Boggs Whitetail Ranch Penelope aka Princess Penny gave me mine and her first set of quads and started to deliver at 3pm...she waited til I got off work. She started with a Gold :kidred: then a tiny Red/Brown :kidred: then a tiny B/W roaned :kidblue: and finished with a pretty Red/White/Brown :kidred: Start to finish took her almost an hour to deliver all of them. They all have full bellies, mama has had some warm molasses water and fresh hay as well as a bit of extra grain, afterbirth has been delivered and they are all laying and sleeping.
Kid order in the pic is almost right...the first doeling was actually the last born and the last one was the first born. 2nd doeling and the B/W buckling are in order :wink: 2 bigger does each weigh 3lbs, smaller kids are at 2lbs after full bellies.


----------



## Iwantgoats (Oct 3, 2008)

*Re: Princess Penny's first Quads!*

WOOT!! Congratulations on the gorgeous babies


----------



## milkmaid (Sep 15, 2010)

*Re: Princess Penny's first Quads!*

Congrats! :stars: Will you be bottle feeding some?


----------



## thegoatgirl (Nov 27, 2011)

*Re: Princess Penny's first Quads!*

  Awww....How CUTE!!!! Congrats!!!!!!! :stars: :cake:


----------



## liz (Oct 5, 2007)

*Re: Princess Penny's first Quads!*

With luck and prayers I hope they all thrive with mama...with guidence from Steph who has Penny's parents and sisters, I'll supplement those that need it. 
Guess I can wait a few days before I decide who I will be retaining.


----------



## TinyHoovesRanch (Jan 16, 2010)

*Re: Princess Penny's first Quads!*

HEY!

Our girls kidded on the same day!! Congrats!!

That boy is a cutie....talk about the odd man out  haha


----------



## liz (Oct 5, 2007)

*Re: Princess Penny's first Quads!*

March 8th certainly has been a busy day! He is the little oddball! Looks alot like Penny's sire.


----------



## J.O.Y. Farm (Jan 10, 2012)

*Re: Princess Penny's first Quads!*

:stars: COngrats on the healthy :kidblue: :kidred: :kidred: :kidred: !!!!!


----------



## RMADairyGoats (Jun 20, 2011)

*Re: Princess Penny's first Quads!*

Congrats!! They are adorable!!


----------



## RMADairyGoats (Jun 20, 2011)

*Re: Princess Penny's first Quads!*

What is on Penny's horns?


----------



## WalnutGroveFarm (Sep 27, 2008)

*Re: Princess Penny's first Quads!*

Beautiful congrats


----------



## Bit of Everything (Jan 28, 2011)

*Re: Princess Penny's first Quads!*

Adorable :leap:


----------



## milk and honey (Oct 31, 2010)

*Re: Princess Penny's first Quads!*

Yaaa! Congrats! My Feta is in labor too... What a day! 
They are all really cute..


----------



## liz (Oct 5, 2007)

*Re: Princess Penny's first Quads!*



Lost Prairie said:


> What is on Penny's horns?


That is some colorful duct tape...All of my horned does have "protection" on their horns to prevent them from hurting any of their herdmates or kids. They are tolerable if kids get rambunctious but can be a bit harsh when they reprimand. This prevents injuries.

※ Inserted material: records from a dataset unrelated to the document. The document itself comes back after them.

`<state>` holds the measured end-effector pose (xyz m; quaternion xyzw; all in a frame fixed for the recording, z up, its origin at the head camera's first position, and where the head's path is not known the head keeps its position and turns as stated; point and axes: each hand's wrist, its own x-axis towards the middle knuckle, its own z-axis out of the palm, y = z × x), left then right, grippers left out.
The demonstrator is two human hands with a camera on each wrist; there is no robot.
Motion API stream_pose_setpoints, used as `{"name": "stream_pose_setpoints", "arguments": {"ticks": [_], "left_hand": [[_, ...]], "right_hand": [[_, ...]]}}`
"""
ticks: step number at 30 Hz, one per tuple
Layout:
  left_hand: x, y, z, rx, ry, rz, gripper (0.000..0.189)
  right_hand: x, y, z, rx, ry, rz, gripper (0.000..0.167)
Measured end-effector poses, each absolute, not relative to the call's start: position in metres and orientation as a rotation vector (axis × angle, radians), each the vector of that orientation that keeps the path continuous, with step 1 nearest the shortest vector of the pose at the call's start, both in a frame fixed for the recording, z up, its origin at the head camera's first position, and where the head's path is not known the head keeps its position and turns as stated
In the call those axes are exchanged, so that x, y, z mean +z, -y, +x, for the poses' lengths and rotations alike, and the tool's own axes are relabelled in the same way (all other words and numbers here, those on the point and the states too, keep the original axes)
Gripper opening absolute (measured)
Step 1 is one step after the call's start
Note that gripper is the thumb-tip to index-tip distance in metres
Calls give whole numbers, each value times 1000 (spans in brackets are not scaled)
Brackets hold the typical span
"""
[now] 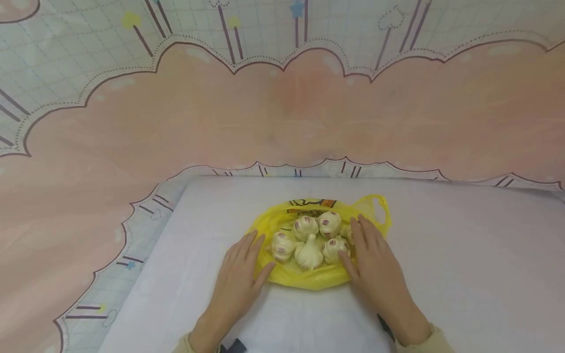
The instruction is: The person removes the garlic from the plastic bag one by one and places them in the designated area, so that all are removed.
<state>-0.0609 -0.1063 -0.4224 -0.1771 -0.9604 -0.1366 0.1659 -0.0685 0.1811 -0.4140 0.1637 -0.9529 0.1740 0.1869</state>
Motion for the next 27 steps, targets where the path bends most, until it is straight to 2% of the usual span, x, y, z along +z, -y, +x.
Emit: {"name": "stream_pose_setpoints", "arguments": {"ticks": [27], "left_hand": [[-423,106,-78,-420,2746,-430,51]], "right_hand": [[-408,-193,-79,543,2719,487,60]]}}
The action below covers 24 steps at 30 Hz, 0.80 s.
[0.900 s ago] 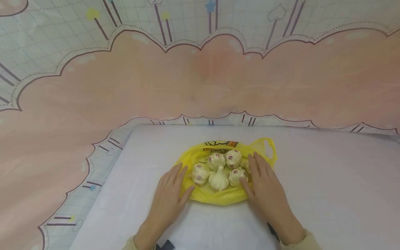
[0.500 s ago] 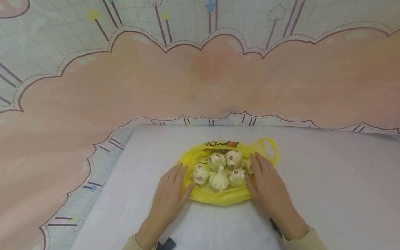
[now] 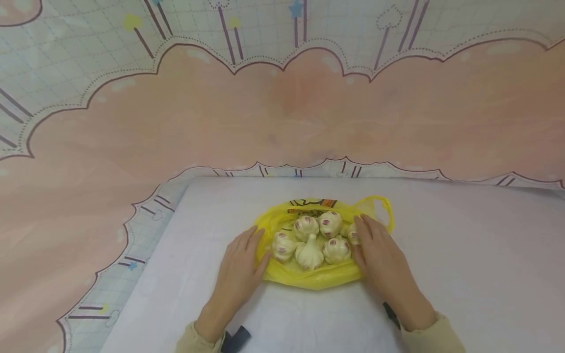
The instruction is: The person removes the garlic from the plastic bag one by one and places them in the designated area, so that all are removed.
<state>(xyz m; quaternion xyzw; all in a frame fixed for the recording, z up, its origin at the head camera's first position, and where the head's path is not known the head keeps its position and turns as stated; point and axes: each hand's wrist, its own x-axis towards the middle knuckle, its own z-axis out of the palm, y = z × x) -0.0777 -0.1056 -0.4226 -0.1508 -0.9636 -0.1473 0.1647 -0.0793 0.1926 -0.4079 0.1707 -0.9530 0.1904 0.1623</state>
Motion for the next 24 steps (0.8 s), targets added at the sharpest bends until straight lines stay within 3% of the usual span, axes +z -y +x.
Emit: {"name": "stream_pose_setpoints", "arguments": {"ticks": [24], "left_hand": [[-431,109,-89,-650,2821,-288,48]], "right_hand": [[-410,-193,-84,479,2756,529,53]]}}
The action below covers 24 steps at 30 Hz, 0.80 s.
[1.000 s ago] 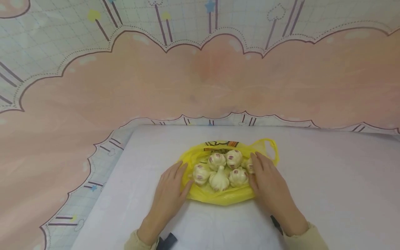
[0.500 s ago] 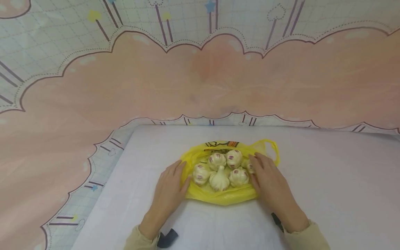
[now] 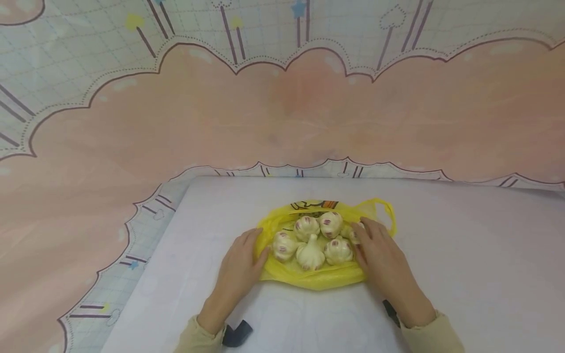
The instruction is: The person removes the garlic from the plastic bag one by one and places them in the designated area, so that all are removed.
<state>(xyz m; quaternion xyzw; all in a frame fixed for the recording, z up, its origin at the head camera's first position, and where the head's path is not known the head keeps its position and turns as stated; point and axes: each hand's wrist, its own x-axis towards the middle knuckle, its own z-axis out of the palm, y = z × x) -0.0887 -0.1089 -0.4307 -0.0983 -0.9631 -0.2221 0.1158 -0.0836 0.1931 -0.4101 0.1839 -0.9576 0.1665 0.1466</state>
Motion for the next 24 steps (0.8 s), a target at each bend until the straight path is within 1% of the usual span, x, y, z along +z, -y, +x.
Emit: {"name": "stream_pose_setpoints", "arguments": {"ticks": [24], "left_hand": [[-434,107,-90,-763,2788,-271,34]], "right_hand": [[-413,-195,-86,479,2750,531,51]]}}
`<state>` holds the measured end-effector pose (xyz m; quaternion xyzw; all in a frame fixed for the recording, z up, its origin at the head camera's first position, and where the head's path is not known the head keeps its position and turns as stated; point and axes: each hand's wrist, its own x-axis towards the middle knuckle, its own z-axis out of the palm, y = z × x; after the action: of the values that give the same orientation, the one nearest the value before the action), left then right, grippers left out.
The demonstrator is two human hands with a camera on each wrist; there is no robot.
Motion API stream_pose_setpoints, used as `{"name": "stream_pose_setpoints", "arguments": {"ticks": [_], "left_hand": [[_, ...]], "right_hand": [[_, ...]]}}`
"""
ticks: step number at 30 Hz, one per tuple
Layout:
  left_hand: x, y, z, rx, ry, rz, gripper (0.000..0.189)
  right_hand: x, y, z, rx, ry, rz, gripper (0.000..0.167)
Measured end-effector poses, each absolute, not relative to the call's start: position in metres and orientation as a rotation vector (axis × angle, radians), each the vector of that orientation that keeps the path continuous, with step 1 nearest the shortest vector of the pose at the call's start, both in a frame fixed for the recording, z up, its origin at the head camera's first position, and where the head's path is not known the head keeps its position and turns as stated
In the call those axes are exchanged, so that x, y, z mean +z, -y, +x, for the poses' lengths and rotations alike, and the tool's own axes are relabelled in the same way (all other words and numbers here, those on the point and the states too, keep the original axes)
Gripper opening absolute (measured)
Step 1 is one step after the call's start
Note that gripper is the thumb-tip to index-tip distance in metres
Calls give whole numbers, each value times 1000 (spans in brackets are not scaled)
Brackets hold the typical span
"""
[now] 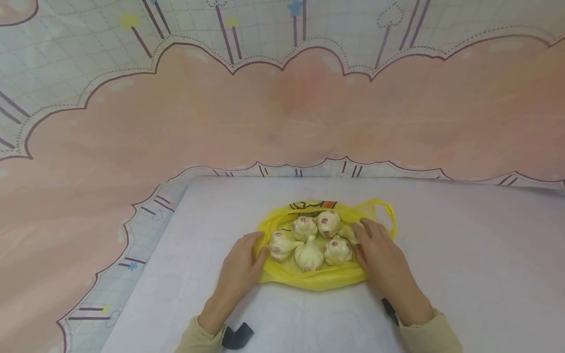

I am satisfied that these kid's are healthy...mama makes sure that each one gets under her, I just went and checked to be sure that each are eating...all have fat little bellies and are starting to jump around.


----------



## milkmaid (Sep 15, 2010)

*Re: Princess Penny's first Quads!*

:clap:


----------



## hearthnsoul (Jul 5, 2009)

*Re: Princess Penny's first Quads!*

So adorable,..Congrats! Amazing how different each one is.


----------



## firelight27 (Apr 25, 2009)

*Re: Princess Penny's first Quads!*

Holy cow. Nice going!


----------



## RPC (Nov 6, 2009)

*Re: Princess Penny's first Quads!*

Congrats on the quads. I am not so sure I want quads anymore. These triplets are kind of a pain but it has been a little fun. I would just like everyone to have twins.


----------



## liz (Oct 5, 2007)

*Re: Princess Penny's first Quads!*

Thanks all! All 4 are doing great this morning, the 2 smallest have full bellies and were nursing when I gave Penny and the others breakfast. Little tiny buck is doing baby buck noises and all have pottied.


----------



## lesserweevil (Oct 5, 2007)

*Re: Princess Penny's first Quads!*

aww they're SO cute! I've never had quads before! - although to be honest 3 is pushing it for me LOL

LW


----------



## dobe627 (Oct 16, 2007)

*Re: Princess Penny's first Quads!*

Awww baby buck noises. Its just so cute when they do that especially with the tongue out. So glad they are all doing good.


----------



## nubians2 (Feb 20, 2011)

*Re: Princess Penny's first Quads!*

Copngrats! Baby buck noises already! Of course he is surrounded by all girls! Atleast they will have alot of playmates that is the nice thing about multiples.


----------



## StaceyRosado (Oct 5, 2007)

*Re: Princess Penny's first Quads!*

yay congrats Liz!!! Quads are crazy and fun to have providing mom takes care of them 

glad penny is being such a great mom! Reminds me of Sweet Pea and Ziva both are really good with handling their multiples. But I rather they just have 2 or 3.


----------



## DavyHollow (Jul 14, 2011)

*Re: Princess Penny's first Quads!*

How adorable! and awesome! I'd love to see more pictures, if you have the time!


----------



## apachedowns (Mar 14, 2010)

*Re: Princess Penny's first Quads!*

Congrats on having 3 girls from that kidding !!!!!! Keep a close eye on them...you may have to pull one or two to bottle feed in a week ....they are beautiful !!!!!


----------



## liz (Oct 5, 2007)

Heres the new babies. Gonna try and put them in order!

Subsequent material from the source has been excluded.